Could you, or another kind reader, clarify if I'm reading this correctly? (Thanks)

posted by : A little confused, 20 May 2009 Complain about this comment
Seems to be forgetting something

2x core 2 quads have 8 PHYSICAL cores.
Nehalem chips have 4 physical and 4 virtual - they will never match the performance of 8 physical cores, and the fact that they perform so well compared to their older siblings is a testament to how well the SMT is performing on core i7. Wait until the 8 core variants of Nehalem arrive, and simply test without SMT enabled, to make it a fair(er) comparison.

posted by : Alan Burns, 20 May 2009 Complain about this comment
I agree with Jason

Core 2 cores are smaller than Nehalem cores too. I would expect a 32 nm Core 2 variant to be pretty small.

posted by : iMacmatician, 19 May 2009 Complain about this comment
Yeah!!! My Core2 KICKS Corei7 A$$

MY Cpu is sooo much better than i7 HAHAHA.
I can't wait to do some cryptography!!!!!!

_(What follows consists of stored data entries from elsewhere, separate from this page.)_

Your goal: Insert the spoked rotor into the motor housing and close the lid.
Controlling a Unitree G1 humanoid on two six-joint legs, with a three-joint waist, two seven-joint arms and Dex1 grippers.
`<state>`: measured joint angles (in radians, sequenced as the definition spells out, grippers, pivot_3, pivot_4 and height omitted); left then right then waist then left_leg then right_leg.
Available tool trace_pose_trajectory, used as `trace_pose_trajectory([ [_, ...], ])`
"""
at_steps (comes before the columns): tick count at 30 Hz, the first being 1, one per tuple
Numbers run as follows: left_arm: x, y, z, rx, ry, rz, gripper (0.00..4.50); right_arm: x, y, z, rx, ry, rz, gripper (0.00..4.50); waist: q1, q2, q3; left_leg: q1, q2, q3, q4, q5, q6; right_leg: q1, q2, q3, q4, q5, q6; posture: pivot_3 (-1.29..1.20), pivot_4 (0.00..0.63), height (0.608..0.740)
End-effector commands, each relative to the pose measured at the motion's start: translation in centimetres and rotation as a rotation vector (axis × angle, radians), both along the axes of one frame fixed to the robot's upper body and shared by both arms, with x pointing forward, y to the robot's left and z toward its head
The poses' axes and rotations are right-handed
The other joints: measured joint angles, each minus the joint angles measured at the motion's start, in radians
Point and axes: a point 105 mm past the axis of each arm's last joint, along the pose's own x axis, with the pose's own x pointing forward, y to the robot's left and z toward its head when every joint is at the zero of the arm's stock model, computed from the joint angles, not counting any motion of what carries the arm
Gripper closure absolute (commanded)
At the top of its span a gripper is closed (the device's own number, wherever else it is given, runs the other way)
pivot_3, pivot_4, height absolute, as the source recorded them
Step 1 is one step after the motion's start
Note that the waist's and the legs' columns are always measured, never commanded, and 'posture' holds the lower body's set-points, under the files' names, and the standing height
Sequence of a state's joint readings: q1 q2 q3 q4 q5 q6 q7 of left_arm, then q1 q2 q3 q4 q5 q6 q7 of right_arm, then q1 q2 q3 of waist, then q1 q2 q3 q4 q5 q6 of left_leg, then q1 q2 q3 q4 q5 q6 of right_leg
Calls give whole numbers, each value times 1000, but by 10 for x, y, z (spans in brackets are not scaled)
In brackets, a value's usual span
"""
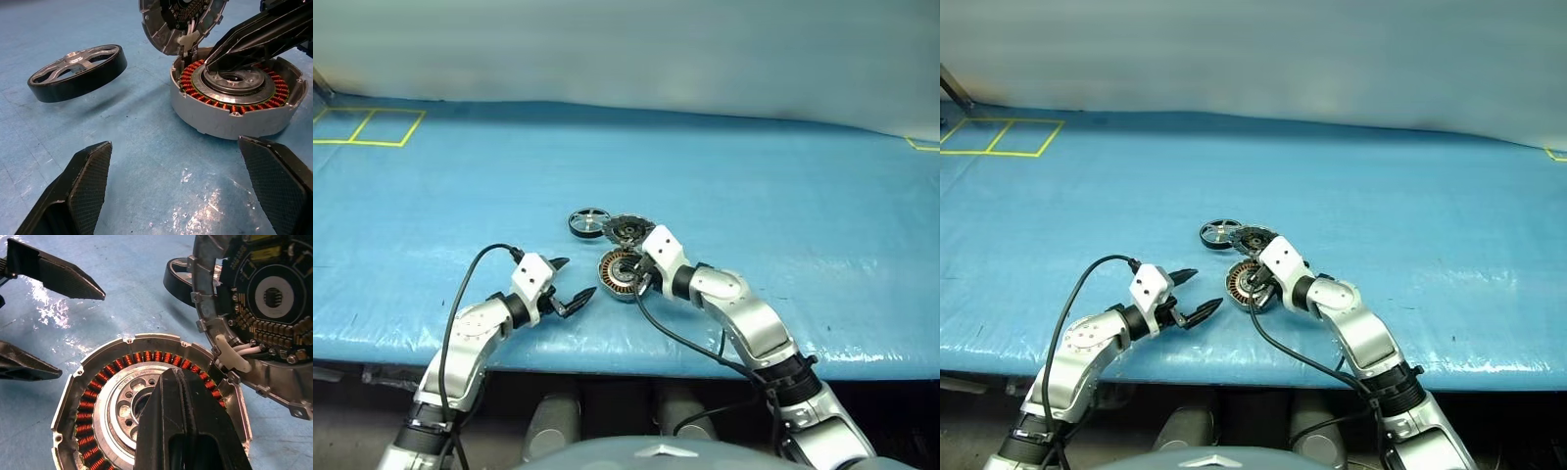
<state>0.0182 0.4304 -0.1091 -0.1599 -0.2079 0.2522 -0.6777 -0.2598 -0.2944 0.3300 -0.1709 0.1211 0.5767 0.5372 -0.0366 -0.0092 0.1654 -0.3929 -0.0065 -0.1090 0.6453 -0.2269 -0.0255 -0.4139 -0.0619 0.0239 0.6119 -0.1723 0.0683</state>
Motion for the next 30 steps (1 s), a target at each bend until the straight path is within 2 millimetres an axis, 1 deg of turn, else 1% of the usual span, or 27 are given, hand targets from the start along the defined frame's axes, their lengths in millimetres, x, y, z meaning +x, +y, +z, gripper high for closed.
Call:
trace_pose_trajectory([
  [1, 1, -2, 7, -6, -32, -13, 0, -1, -5, -2, 3, 31, -20, 4471, 0, 0, 0, -1, 0, 0, 1, 0, 0, 0, 0, 0, 0, 0, 0, 0, 150, 740],
  [4, 2, -3, 7, -11, -33, -12, 0, -2, -2, 21, 87, -21, -2, 4471, 1, 0, 1, -1, 0, 0, 1, 0, 0, -1, 0, 0, 0, 0, 0, 0, 150, 740],
  [8, 1, -4, 6, -14, -28, -19, 0, -9, -6, 42, 128, -80, 17, 4471, 1, 1, 2, -3, 0, 0, -2, 0, 0, -3, 0, 0, 0, 0, 0, 0, 150, 740],
  [11, 1, -5, 6, -22, -25, -23, 0, -12, -13, 51, 134, -110, -1, 4471, 1, 1, 2, -3, 0, 0, -4, 0, 0, -4, 0, 0, 0, -1, -1, 0, 150, 740],
  [13, 1, -7, 7, -32, -25, -32, 0, -12, -24, 54, 115, -127, -39, 4471, 1, 1, 2, -3, 0, 0, -4, 0, 0, -4, 0, 0, 0, -1, -1, 0, 150, 740],
  [16, 0, -9, 9, -49, -32, -48, 0, -15, -41, 52, 72, -126, -78, 4471, 5, 1, 2, -3, 0, 0, -3, 0, 0, -3, 0, 0, -1, -1, -1, 0, 150, 740],
  [20, -2, -13, 11, -56, -39, -93, 0, -9, -83, 44, 18, -120, -252, 4471, 7, 1, 2, -3, 0, 0, -2, 0, 0, -3, 0, 0, -1, -1, -1, 0, 150, 740],
  [22, -2, -14, 13, -72, -46, -112, 0, -9, -100, 41, 15, -108, -322, 4471, 9, 1, 2, -3, 0, 0, -2, 0, 0, -3, 0, 0, -1, -1, -1, 0, 150, 740],
  [26, -1, -15, 16, -71, -64, -133, 0, -6, -118, 29, 61, -64, -420, 4471, 8, 0, 2, -3, 0, 0, -3, 0, 0, -3, 0, 0, -1, -1, -1, 0, 150, 740],
  [27, 0, -15, 16, -68, -66, -135, 0, -6, -120, 26, 82, -51, -435, 4471, 8, 0, 2, -3, 0, 0, -3, 0, 0, -3, 0, 0, -1, -1, -1, 0, 150, 740],
  [29, 1, -16, 16, -68, -68, -138, 0, -5, -123, 15, 67, -20, -446, 4471, 7, 0, 2, -3, 0, 1, -3, 0, 0, -3, 0, 0, -1, -1, -1, 0, 150, 740],
  [30, 2, -16, 17, -65, -73, -139, 0, -6, -122, 10, 66, -5, -442, 4308, 7, 0, 2, -3, 0, 1, -3, 0, 0, -3, 0, 0, -1, -1, -1, 0, 150, 740],
])
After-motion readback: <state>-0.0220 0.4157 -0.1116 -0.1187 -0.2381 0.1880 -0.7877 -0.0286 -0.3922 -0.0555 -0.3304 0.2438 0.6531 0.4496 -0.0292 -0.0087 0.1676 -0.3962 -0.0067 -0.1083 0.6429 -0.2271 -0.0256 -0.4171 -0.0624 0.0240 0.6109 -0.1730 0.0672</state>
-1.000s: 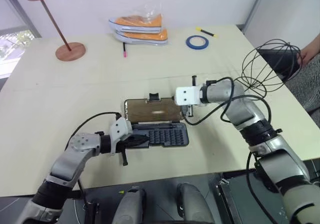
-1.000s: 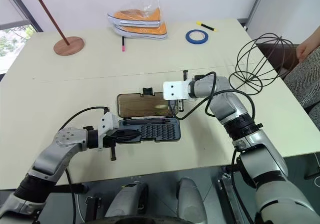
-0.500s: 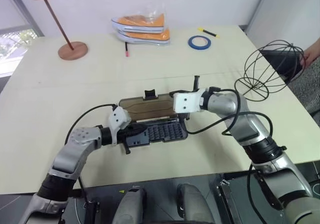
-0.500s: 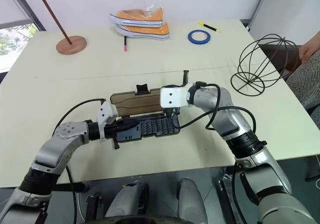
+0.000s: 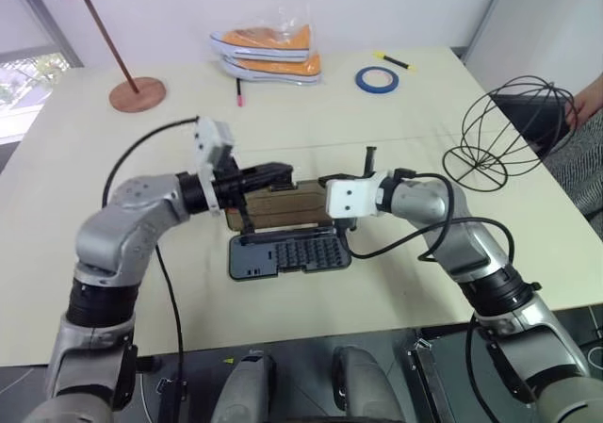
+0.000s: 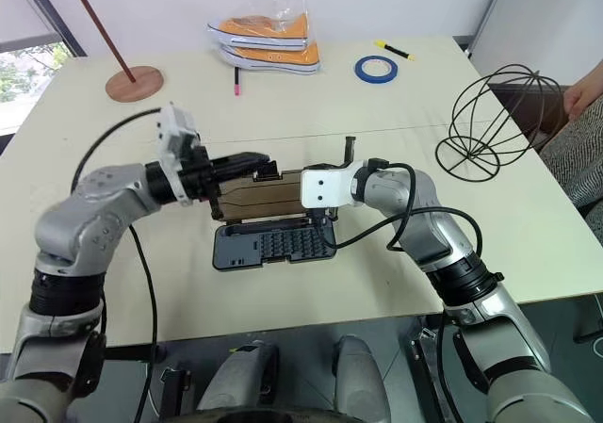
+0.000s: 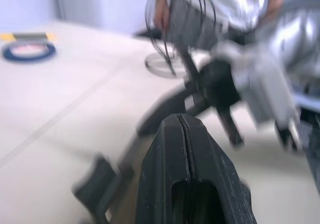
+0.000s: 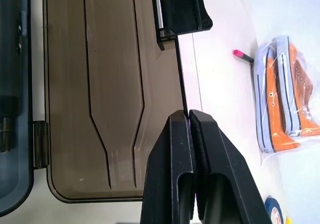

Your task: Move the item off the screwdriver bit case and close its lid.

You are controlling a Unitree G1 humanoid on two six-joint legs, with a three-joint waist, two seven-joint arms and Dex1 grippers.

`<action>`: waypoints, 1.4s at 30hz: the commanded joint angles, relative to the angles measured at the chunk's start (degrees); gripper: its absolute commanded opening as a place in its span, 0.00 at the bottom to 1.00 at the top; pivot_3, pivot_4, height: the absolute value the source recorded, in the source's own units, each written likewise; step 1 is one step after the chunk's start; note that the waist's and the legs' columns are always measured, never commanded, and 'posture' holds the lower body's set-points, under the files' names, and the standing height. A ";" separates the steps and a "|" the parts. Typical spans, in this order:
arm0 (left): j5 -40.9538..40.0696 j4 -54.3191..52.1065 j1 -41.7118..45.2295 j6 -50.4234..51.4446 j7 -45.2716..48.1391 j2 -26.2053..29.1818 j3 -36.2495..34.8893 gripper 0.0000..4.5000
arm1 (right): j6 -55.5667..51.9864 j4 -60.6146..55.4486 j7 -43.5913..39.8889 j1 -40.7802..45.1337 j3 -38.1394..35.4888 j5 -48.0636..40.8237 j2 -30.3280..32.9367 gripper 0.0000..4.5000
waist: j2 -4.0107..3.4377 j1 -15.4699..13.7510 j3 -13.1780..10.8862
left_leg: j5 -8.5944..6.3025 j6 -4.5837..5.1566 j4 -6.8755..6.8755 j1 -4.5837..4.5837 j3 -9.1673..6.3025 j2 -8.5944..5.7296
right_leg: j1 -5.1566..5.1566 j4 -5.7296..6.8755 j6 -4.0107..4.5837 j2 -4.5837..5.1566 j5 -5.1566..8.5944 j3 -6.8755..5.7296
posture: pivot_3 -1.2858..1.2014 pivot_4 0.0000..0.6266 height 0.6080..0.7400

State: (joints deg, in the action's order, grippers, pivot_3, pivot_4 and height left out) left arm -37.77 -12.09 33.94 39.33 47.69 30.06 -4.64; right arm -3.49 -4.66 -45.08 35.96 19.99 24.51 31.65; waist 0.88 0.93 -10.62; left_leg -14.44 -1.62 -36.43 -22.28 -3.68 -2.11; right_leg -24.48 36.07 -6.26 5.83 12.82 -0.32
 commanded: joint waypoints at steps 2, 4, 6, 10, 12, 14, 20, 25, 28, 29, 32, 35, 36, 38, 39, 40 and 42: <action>2.14 8.64 5.33 -3.42 -4.02 1.19 -5.63 0.00 | 0.38 -2.00 0.09 0.62 -0.67 -0.36 -0.07 0.00 | 0.00 0.13 0.00 | 0.00 0.00 -0.03 -0.01 0.01 -0.01 | 0.00 0.00 0.00 0.00 0.00 -0.01 | 0.52 0.24 1.00; 4.01 12.98 5.77 -5.77 -3.79 2.25 -6.21 0.00 | 0.18 -1.98 -0.11 0.56 -0.64 -0.40 -0.10 0.00 | 0.00 0.28 0.00 | 0.00 0.00 -0.01 0.00 0.02 -0.01 | 0.00 -0.01 0.00 0.00 0.00 0.00 | 0.52 0.24 1.00; 6.25 17.43 5.61 -8.60 -3.04 3.23 -6.02 0.00 | 0.02 -1.92 -0.21 0.58 -0.63 -0.38 -0.16 0.00 | 0.00 0.19 0.00 | 0.00 0.00 0.01 0.00 0.01 -0.01 | -0.01 -0.01 0.00 0.00 0.00 0.00 | 0.52 0.24 1.00; 11.73 25.11 4.12 -15.25 -0.57 4.45 -3.71 0.00 | -0.13 -1.85 -0.21 0.75 -0.66 -0.38 -0.23 0.00 | 0.00 0.07 0.00 | 0.00 0.00 0.00 -0.02 0.02 -0.02 | -0.01 -0.02 -0.01 0.00 0.00 0.00 | 0.52 0.24 1.00; 14.25 28.60 2.80 -18.57 1.18 4.47 -2.27 0.00 | -0.24 -1.88 -0.20 0.87 -0.75 -0.37 -0.18 0.00 | 0.00 0.00 0.00 | 0.00 0.00 0.00 -0.02 0.02 -0.02 | -0.01 -0.02 -0.01 0.00 0.00 0.00 | 0.52 0.24 1.00; 15.80 31.32 2.22 -20.66 2.23 4.22 -1.42 0.00 | -0.35 -1.94 -0.21 0.90 -0.76 -0.36 -0.16 0.00 | 0.00 0.02 0.00 | 0.00 0.00 0.00 -0.02 0.02 -0.02 | -0.01 -0.02 0.00 0.00 0.00 0.00 | 0.52 0.24 1.00; 17.76 37.47 1.04 -22.74 6.22 3.49 0.44 0.00 | -1.44 -2.35 -0.50 0.86 -0.87 -0.68 -0.34 0.00 | 0.01 0.03 -0.01 | 0.00 0.00 -0.02 -0.04 0.02 -0.02 | -0.02 -0.01 -0.01 0.00 -0.01 -0.01 | 0.52 0.24 1.00; 17.24 37.06 -0.11 -20.62 9.39 3.01 1.48 0.00 | -1.40 -2.13 -0.43 1.06 -0.91 -0.68 -0.33 0.00 | 0.01 0.02 -0.01 | 0.00 0.00 -0.02 -0.04 0.02 -0.02 | -0.02 0.00 -0.01 0.00 -0.01 -0.01 | 0.52 0.24 1.00; 17.78 34.72 -2.08 -20.12 11.07 2.88 2.95 0.00 | -1.42 -2.08 -0.40 1.13 -0.84 -0.69 -0.44 0.00 | 0.01 0.10 -0.01 | 0.00 0.00 -0.03 -0.04 0.02 -0.01 | -0.02 0.01 -0.01 0.00 -0.01 -0.01 | 0.52 0.24 1.00; 17.81 34.33 -2.36 -19.95 11.11 2.72 3.01 0.00 | -1.46 -2.11 -0.41 1.15 -0.83 -0.69 -0.48 0.00 | 0.01 0.07 -0.01 | 0.00 0.00 -0.02 -0.04 0.02 -0.01 | -0.02 0.01 -0.01 0.00 -0.01 -0.01 | 0.52 0.24 1.00; 17.59 33.50 -2.57 -19.43 10.76 2.15 3.07 0.00 | -1.63 -2.21 -0.63 1.11 -0.82 -0.86 -0.49 0.00 | 0.01 0.01 -0.01 | 0.00 0.00 -0.04 -0.04 0.01 -0.01 | -0.02 0.02 -0.01 0.00 -0.01 -0.01 | 0.52 0.24 1.00; 17.33 32.76 -2.77 -18.90 10.64 1.51 3.11 0.00 | -1.91 -2.56 -0.99 0.81 -0.79 -1.11 -0.46 0.00 | 0.01 0.00 -0.01 | 0.00 0.00 -0.06 -0.05 0.01 -0.01 | -0.02 0.03 -0.01 0.00 -0.01 -0.01 | 0.52 0.24 1.00; 17.44 32.75 -2.76 -18.95 10.57 1.36 3.14 0.00 | -1.90 -2.54 -1.02 0.80 -0.78 -1.14 -0.43 0.00 | 0.01 -0.01 -0.01 | 0.00 0.00 -0.06 -0.05 0.01 -0.01 | -0.02 0.02 -0.01 0.00 -0.01 -0.01 | 0.52 0.24 1.00; 17.70 32.81 -2.68 -19.02 10.42 1.12 3.07 0.00 | -1.92 -2.59 -1.09 0.81 -0.79 -1.26 -0.37 0.00 | 0.01 -0.02 -0.01 | 0.00 0.00 -0.07 -0.05 0.01 -0.01 | -0.02 0.03 -0.01 0.00 -0.01 -0.01 | 0.52 0.24 1.00; 17.81 32.87 -2.64 -19.09 10.36 1.03 3.03 0.00 | -1.98 -2.71 -1.16 0.80 -0.84 -1.36 -0.36 0.00 | 0.01 -0.02 -0.01 | 0.00 0.00 -0.07 -0.05 0.01 -0.01 | -0.02 0.03 -0.01 0.00 -0.01 -0.01 | 0.52 0.24 1.00; 17.89 32.95 -2.59 -19.17 10.29 0.95 3.01 0.00 | -2.04 -2.81 -1.22 0.80 -0.88 -1.41 -0.34 0.06 | 0.01 -0.02 -0.01 | 0.00 0.00 -0.07 -0.05 0.01 -0.01 | -0.02 0.03 -0.01 0.00 -0.01 -0.01 | 0.52 0.24 1.00; 17.98 33.08 -2.54 -19.28 10.21 0.87 3.00 0.00 | -2.12 -2.94 -1.30 0.80 -0.92 -1.45 -0.31 0.19 | 0.01 -0.03 -0.01 | 0.00 0.00 -0.08 -0.05 0.01 -0.01 | -0.02 0.03 -0.01 0.00 -0.01 -0.01 | 0.52 0.24 1.00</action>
State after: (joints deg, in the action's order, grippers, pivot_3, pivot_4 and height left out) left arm -19.70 22.72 30.99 20.77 57.79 30.92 -0.98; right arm -5.71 -4.77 -46.41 36.00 20.02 23.83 31.51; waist 0.89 0.90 -10.63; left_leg -14.44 -1.61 -36.51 -22.34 -3.67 -2.13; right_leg -24.50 36.10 -6.27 5.84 12.81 -0.33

posted by : MHB, 19 May 2009 Complain about this comment
core2 lives

Core2 has lots of life left in it. I wonder if intel is brave enough to bring core2 onto 32nm and 2xnm. Something tells me intel might have to compete with itself. Low clocked/volted core2 solo and duo would spruce up the netbook market so that they are actually useable for something more then sending an email.

posted by : jason, 19 May 2009 Complain about this comment
X7640?

shouldn't that X7640 rather be called X7460, the old hexacore of the Core2 line?